El Antiguo Régimen era propio de la Edad Moderna y se sostenía sobre tres pilares claros. La sociedad era estamental: el clero y la nobleza disfrutaban de privilegios mientras el Tercer Estado, que era la inmensa mayoría, cargaba con todas las obligaciones y no tenía ninguno. La economía era básicamente agraria, con impuestos altísimos y crisis frecuentes. Y el poder político estaba concentrado en una monarquía absoluta donde el rey mandaba sin apenas límites.

Ese edificio empezó a agrietarse por varios lados al mismo tiempo. La crisis económica se hizo insoportable: malas cosechas, subida brutal de los precios, una deuda pública enorme y el gasto descontrolado de la corte. La desigualdad social era escandalosa porque el clero y la nobleza seguían sin pagar impuestos y defendían sus privilegios como si fueran sagrados. A eso se sumaron las ideas de la Ilustración, que hablaban de razón, libertad, igualdad y soberanía nacional. Y como si fuera poco, la Independencia de Estados Unidos en 1776 demostró que era posible derribar un poder establecido.

Hubo factores que aceleraron todo. El hambre y la carestía generaron un descontento popular enorme. La monarquía estaba en bancarrota y solo se le ocurría cargar más impuestos sobre el Tercer Estado. El rey iba perdiendo autoridad y, mientras tanto, la burguesía había desarrollado una nueva mentalidad: quería participar en el poder y en la economía, no quedarse siempre al margen.

En 1789 la situación explotó. En mayo el rey convocó los Estados Generales para intentar resolver la crisis fiscal. En junio el Tercer Estado se negó a seguir jugando con las reglas antiguas y se proclamó Asamblea Nacional. El 20 de junio, en el famoso Juramento del Juego de Pelota, juraron no separarse hasta darle una Constitución a Francia. Y el 14 de julio el pueblo de París tomó la Bastilla. Aquel día se convirtió en el símbolo del final de una época.

Las consecuencias fueron inmediatas y profundas.

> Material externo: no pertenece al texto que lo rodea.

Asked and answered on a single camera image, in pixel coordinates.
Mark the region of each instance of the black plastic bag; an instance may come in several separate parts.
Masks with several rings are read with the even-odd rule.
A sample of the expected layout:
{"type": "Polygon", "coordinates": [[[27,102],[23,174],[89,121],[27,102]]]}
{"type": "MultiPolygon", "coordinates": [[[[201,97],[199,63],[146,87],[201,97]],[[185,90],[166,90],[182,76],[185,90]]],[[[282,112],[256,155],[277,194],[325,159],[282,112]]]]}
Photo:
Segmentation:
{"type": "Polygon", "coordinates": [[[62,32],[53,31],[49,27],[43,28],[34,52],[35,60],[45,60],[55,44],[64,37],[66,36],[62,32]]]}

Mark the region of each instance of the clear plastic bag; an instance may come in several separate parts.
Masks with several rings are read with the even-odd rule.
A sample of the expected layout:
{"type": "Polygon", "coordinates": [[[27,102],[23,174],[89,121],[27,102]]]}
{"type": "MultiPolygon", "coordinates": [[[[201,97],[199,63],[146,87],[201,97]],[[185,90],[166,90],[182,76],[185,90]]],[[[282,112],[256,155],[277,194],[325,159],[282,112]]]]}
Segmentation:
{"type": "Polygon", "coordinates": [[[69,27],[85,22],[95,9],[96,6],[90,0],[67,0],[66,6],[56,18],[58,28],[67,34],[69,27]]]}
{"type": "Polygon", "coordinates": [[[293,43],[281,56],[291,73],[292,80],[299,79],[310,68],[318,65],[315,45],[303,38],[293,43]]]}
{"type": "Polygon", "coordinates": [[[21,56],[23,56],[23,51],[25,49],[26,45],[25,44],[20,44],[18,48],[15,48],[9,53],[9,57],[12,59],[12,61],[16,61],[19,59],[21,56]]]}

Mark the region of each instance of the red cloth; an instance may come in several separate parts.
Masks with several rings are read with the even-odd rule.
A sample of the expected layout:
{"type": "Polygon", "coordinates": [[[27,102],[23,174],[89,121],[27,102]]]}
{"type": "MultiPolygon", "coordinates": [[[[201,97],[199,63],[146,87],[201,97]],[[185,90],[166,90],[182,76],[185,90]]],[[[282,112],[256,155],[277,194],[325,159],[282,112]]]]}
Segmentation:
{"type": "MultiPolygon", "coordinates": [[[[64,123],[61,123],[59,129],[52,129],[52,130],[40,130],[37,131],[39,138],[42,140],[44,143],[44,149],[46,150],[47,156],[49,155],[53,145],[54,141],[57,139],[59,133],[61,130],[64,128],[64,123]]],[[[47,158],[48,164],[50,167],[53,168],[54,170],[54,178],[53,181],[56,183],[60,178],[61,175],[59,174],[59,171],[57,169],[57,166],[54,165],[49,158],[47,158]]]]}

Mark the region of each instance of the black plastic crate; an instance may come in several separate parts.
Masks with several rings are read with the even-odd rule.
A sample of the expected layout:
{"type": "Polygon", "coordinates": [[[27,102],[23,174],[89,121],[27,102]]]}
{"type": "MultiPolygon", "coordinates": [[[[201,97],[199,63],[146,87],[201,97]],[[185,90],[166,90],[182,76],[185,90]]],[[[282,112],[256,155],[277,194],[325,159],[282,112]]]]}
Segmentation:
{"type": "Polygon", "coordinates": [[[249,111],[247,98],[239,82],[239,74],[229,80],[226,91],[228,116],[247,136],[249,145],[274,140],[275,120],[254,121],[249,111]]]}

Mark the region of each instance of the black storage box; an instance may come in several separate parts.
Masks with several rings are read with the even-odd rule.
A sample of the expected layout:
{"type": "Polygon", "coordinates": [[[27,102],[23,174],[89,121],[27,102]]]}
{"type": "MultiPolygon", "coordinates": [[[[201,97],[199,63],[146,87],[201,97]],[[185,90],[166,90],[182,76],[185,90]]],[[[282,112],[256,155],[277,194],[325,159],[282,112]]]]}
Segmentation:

Se acabaron los privilegios señoriales y estamentales. En agosto se aprobó la Declaración de los Derechos del Hombre y del Ciudadano. Empezaba a construirse un sistema basado en la soberanía nacional y en la igualdad ante la ley. El camino quedaba abierto hacia la monarquía constitucional y, más adelante, hacia la República.

La Revolución Francesa no fue solo un cambio de gobierno. Fue el momento en que un sistema entero basado en el privilegio y la desigualdad llegó a su fin y nació otro fundado en la libertad, la igualdad y la fraternidad. Un punto de inflexión que todavía hoy sigue marcando nuestra forma de entender la política y la sociedad.